In [None]:
!pip install -q datasets transformers accelerate evaluate scikit-learn textstat

In [None]:
from datasets import load_dataset
from transformers import (
    AutoTokenizer,
    AutoModelForSequenceClassification,
    TrainingArguments,
    Trainer,
)
import numpy as np
import torch
import evaluate
import textstat
from pprint import pprint

device = torch.device("cuda" if torch.cuda.is_available() else "cpu")
device


device(type='cuda')

In [None]:
# Load the simplified GoEmotions dataset
dataset = load_dataset("google-research-datasets/go_emotions", "simplified")
dataset

DatasetDict({
    train: Dataset({
        features: ['text', 'labels', 'id'],
        num_rows: 43410
    })
    validation: Dataset({
        features: ['text', 'labels', 'id'],
        num_rows: 5426
    })
    test: Dataset({
        features: ['text', 'labels', 'id'],
        num_rows: 5427
    })
})

In [None]:
label_names = dataset["train"].features["labels"].feature.names
num_labels = len(label_names)
print("Number of labels:", num_labels)
print("Some labels:", label_names[:10])

Number of labels: 28
Some labels: ['admiration', 'amusement', 'anger', 'annoyance', 'approval', 'caring', 'confusion', 'curiosity', 'desire', 'disappointment']


In [None]:
model_name = "roberta-base"
tokenizer = AutoTokenizer.from_pretrained(model_name)
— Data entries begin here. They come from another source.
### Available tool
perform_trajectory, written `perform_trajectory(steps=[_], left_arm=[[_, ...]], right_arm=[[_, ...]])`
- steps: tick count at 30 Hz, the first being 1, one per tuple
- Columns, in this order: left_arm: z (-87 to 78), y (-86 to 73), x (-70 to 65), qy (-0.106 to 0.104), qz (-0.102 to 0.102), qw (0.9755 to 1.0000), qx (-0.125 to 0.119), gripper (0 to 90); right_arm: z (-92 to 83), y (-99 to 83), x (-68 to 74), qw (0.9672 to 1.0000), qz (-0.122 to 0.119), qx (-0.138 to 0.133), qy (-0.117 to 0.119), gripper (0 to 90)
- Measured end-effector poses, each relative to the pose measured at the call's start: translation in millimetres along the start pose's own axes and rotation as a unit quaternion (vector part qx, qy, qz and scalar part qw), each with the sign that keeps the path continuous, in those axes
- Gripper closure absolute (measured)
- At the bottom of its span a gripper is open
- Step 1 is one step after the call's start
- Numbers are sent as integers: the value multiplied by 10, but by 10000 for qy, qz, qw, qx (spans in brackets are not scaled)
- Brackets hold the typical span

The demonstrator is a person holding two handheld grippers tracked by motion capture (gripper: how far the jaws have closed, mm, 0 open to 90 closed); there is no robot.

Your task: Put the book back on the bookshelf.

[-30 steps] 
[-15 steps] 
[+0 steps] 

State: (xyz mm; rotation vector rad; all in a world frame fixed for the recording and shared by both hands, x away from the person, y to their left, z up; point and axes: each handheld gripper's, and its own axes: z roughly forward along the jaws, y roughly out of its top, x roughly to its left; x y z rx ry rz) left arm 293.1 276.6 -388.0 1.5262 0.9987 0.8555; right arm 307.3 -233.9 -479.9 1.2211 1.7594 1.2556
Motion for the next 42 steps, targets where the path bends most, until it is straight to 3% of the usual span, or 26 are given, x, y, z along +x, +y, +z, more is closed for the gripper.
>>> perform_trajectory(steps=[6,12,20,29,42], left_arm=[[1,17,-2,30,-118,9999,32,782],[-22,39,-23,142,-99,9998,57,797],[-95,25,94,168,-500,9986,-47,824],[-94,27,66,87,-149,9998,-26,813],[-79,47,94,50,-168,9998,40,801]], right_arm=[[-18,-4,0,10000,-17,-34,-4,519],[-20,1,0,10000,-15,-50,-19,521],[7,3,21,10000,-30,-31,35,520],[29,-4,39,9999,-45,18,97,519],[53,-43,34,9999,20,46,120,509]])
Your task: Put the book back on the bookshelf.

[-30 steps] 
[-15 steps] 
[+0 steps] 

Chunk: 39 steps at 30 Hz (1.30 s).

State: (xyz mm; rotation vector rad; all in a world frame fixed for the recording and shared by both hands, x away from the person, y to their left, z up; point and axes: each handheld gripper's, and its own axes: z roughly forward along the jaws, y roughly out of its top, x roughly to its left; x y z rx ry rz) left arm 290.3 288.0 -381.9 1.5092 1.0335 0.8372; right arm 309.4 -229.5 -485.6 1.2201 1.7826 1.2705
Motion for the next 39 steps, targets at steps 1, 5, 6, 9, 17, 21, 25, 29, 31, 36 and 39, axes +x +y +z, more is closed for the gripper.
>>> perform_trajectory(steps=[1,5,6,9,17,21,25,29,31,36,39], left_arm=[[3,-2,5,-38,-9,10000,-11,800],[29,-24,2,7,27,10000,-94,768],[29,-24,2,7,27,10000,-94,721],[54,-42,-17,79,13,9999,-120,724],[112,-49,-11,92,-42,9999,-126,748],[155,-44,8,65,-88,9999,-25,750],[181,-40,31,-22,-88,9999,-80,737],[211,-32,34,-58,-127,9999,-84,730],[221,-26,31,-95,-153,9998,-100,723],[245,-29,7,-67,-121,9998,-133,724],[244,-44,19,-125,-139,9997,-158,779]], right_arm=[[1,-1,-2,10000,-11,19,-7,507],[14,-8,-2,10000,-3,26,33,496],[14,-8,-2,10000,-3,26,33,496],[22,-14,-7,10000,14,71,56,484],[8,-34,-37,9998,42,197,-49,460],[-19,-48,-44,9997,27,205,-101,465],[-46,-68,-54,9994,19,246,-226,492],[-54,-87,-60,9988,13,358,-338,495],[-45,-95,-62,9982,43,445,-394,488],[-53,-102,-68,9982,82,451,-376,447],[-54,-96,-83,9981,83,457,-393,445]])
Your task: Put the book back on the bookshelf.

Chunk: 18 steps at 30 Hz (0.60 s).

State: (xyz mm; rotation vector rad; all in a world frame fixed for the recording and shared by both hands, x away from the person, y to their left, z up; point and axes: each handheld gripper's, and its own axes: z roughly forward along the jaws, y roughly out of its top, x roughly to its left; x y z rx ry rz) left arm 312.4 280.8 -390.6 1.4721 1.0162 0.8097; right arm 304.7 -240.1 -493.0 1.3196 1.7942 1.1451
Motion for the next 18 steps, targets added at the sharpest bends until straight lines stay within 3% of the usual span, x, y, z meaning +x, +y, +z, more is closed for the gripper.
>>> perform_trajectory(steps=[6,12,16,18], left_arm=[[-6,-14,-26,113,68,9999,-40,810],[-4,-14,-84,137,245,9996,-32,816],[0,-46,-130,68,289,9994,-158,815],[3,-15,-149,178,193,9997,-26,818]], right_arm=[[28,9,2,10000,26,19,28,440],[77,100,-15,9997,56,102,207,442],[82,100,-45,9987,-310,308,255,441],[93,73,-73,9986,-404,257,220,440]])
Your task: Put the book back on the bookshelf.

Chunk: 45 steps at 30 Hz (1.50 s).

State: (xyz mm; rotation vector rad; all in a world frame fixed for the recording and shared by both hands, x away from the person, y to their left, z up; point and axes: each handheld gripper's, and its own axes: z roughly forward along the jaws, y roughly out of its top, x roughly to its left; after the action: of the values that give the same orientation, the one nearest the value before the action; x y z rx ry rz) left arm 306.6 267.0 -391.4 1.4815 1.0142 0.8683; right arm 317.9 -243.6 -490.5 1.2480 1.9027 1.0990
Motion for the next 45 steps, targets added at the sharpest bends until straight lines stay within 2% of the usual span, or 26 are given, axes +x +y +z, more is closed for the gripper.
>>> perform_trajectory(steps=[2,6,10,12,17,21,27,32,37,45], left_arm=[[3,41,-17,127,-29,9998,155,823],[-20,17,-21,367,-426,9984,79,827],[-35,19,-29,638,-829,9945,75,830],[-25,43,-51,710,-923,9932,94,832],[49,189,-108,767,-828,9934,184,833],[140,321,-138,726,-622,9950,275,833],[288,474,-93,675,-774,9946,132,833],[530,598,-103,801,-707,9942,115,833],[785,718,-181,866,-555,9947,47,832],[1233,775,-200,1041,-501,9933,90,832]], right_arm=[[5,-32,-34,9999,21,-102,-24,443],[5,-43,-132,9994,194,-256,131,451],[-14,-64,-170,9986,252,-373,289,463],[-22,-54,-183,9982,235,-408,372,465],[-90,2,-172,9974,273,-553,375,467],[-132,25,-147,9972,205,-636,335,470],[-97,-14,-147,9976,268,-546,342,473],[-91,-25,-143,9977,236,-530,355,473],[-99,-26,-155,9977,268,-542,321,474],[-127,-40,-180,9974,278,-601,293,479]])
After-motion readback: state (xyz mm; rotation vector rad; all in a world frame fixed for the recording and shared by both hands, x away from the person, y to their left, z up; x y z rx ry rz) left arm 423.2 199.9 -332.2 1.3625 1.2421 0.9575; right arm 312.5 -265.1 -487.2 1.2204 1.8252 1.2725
max_length = 128  # good default for short comments

In [None]:
import numpy as np

def preprocess_batch(batch):
    # Tokenize texts
    encodings = tokenizer(
        batch["text"],
        truncation=True,
        padding="max_length",
        max_length=max_length,
    )

    # Build multi-hot vectors for labels
    labels_batch = []
    for label_list in batch["labels"]:
        multi_hot = np.zeros(num_labels, dtype="float32")
        for idx in label_list:
            multi_hot[idx] = 1.0
        labels_batch.append(multi_hot)

    encodings["labels"] = labels_batch
    return encodings

encoded_dataset = dataset.map(preprocess_batch, batched=True)

encoded_dataset = encoded_dataset.remove_columns(["text", "id"])
encoded_dataset

Map:   0%|          | 0/43410 [00:00<?, ? examples/s]

Map:   0%|          | 0/5426 [00:00<?, ? examples/s]

Map:   0%|          | 0/5427 [00:00<?, ? examples/s]

DatasetDict({
    train: Dataset({
        features: ['labels', 'input_ids', 'attention_mask'],
        num_rows: 43410
    })
    validation: Dataset({
        features: ['labels', 'input_ids', 'attention_mask'],
        num_rows: 5426
    })
    test: Dataset({
        features: ['labels', 'input_ids', 'attention_mask'],
        num_rows: 5427
    })
})

In [None]:
encoded_dataset.set_format(type="torch")

# Grab one batch to inspect dtypes
sample = encoded_dataset["train"][0]
print(type(sample))
print("Keys:", sample.keys())
print("labels dtype:", sample["labels"].dtype)

<class 'dict'>
Keys: dict_keys(['labels', 'input_ids', 'attention_mask'])
labels dtype: torch.int64


In [None]:
model = AutoModelForSequenceClassification.from_pretrained(
    model_name,
    num_labels=num_labels,
    problem_type="multi_label_classification",  # ensures BCEWithLogitsLoss
).to(device)

model.config.problem_type, model.num_labels

Some weights of RobertaForSequenceClassification were not initialized from the model checkpoint at roberta-base and are newly initialized: ['classifier.dense.bias', 'classifier.dense.weight', 'classifier.out_proj.bias', 'classifier.out_proj.weight']
You should probably TRAIN this model on a down-stream task to be able to use it for predictions and inference.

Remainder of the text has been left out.